Update service-accounts-govern-on-premises.md

v-edmckillop · web-flow · commit a3de9d035e32 · 2023-02-08T07:56:31.000-08:00
diff --git a/articles/active-directory/fundamentals/service-accounts-govern-on-premises.md b/articles/active-directory/fundamentals/service-accounts-govern-on-premises.md
@@ -55,7 +55,7 @@ For user accounts used as service accounts, apply the following settings:
 * Account expiration - set the service account to automatically expire, after its review period, unless the account can continue
 * LogonWorkstations - restrict service account sign-in permissions
   * If it runs locally and accesses resources on the machine, restrict it from signing in elsewhere
-* Cannot change password - set the parameter to **true** to prevent the service account from changing its own password
+* Can't change password - set the parameter to **true** to prevent the service account from changing its own password
  
 ## Lifecycle management process
 
@@ -79,7 +79,7 @@ Collect relevant information for each service account. The following table lists
 | Purpose| The purpose of the service account |
 | Permissions (scopes)| The expected permissions |
 | CMDB links| The cross-link service account with the target script or application, and owners |
-| Risk| The risk and business impact score, based on a security risk assessment |
+| Risk| The results of a security risk assessment |
 | Lifetime| The anticipated maximum lifetime to schedule account expiration or recertification |
 
 Make the account request self-service, and require the relevant information. The owner is an application or business owner, an IT team member, or an infrastructure owner. You can use Microsoft Forms for requests and associated information. If the account is approved, use Microsoft Forms to port it to a configuration management databases (CMDB) inventory tool.

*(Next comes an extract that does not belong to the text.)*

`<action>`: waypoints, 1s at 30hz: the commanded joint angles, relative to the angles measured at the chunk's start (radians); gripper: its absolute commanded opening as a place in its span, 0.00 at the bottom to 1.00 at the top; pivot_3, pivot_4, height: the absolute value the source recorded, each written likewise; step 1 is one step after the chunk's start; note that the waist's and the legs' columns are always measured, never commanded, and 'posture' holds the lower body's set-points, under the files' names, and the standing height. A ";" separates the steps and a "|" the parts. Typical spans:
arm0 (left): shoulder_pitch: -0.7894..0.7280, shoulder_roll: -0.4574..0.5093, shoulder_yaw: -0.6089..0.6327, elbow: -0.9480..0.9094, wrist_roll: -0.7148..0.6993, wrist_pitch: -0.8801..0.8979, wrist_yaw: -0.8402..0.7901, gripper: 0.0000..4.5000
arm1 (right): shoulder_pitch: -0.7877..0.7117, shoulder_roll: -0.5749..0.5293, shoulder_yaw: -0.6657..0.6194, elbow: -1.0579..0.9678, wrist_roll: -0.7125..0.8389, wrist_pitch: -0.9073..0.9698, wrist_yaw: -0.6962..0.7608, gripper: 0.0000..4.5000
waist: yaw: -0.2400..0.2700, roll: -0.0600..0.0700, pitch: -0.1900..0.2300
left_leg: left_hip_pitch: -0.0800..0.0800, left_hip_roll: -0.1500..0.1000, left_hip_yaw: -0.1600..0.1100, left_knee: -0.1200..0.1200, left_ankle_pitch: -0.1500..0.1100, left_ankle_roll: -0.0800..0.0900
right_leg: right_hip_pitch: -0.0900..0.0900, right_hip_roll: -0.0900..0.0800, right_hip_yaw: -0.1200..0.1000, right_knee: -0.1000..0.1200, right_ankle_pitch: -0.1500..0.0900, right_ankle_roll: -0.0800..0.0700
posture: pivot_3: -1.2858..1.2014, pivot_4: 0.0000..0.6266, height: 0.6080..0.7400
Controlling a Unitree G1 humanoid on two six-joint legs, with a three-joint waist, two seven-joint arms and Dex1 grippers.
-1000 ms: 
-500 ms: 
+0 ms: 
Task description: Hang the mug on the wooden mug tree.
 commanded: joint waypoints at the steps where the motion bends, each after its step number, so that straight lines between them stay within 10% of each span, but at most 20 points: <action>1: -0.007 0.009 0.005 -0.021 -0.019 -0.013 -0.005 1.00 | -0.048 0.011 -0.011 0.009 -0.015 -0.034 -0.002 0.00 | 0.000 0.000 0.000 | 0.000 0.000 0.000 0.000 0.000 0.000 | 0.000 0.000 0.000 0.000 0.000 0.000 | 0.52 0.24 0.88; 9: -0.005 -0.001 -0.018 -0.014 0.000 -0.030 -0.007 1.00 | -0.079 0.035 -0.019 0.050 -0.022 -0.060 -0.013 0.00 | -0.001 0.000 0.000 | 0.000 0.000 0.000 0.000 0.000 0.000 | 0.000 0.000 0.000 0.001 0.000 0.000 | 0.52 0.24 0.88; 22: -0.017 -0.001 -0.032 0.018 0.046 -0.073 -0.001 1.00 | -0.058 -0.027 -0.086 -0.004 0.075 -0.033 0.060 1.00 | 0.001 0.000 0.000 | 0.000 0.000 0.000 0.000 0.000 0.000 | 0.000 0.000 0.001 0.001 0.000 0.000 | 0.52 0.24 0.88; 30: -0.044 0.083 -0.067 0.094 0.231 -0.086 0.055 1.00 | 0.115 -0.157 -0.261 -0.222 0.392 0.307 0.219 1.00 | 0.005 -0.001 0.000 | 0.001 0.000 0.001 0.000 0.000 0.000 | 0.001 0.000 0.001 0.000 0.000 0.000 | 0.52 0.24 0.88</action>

@@ -105,17 +105,17 @@ An example is a service account that runs a website with permissions to connect
 | Permissions, scopes| HR-WEBServer: sign in locally; run web page<br>HR-SQL1: sign in locally; read permissions on HR databases<br>HR-SQL2: sign in locally; read permissions on Salary database only |
 | Cost center| 123456 |
 | Risk assessed| Medium; Business Impact: Medium; private information; Medium |
-| Account restrictions| Log on to: only aforementioned servers; Cannot change password; MBI-Password Policy; |
+| Account restrictions| Sign in to: only aforementioned servers; Can't change password; MBI-Password Policy; |
 | Lifetime| Unrestricted |
 | Review cycle| Biannually: By owner, security team, or privacy team |
 
 ### Service account risk assessments or formal reviews
 
 If your account is compromised by an unauthorized source, assess the risks to associated applications, services, and infrastructure. Consider direct and indirect risks:
 
-* Resources an unauthorized user gains access to
+* Resources an unauthorized user can gain access to
   * Other information or systems the service account can access
-* Permissions the the account can grant   
+* Permissions the account can grant   
   * Indications or signals when permissions change
 
 After the risk assessment, documentation likely shows that risks affect account: 
@@ -164,7 +164,7 @@ To deprovision:
 2. Examine sign-ins and resource access of related service accounts to ensure no potential effect on them.
 3. Prevent account sign-in.
 4. Ensure the account is no longer needed (there's no complaint).
-5. Create a business policy that determines the amount of time accounts are disabled.
+5. Create a business policy that determines the amount of time that accounts are disabled.
 6. Delete the service account.
 
   * **MSAs** - See, [Uninstall the account](/powershell/module/activedirectory/uninstall-adserviceaccount?view=winserver2012-ps&preserve-view=true). Use PowerShell, or delete it manually from the managed service account container.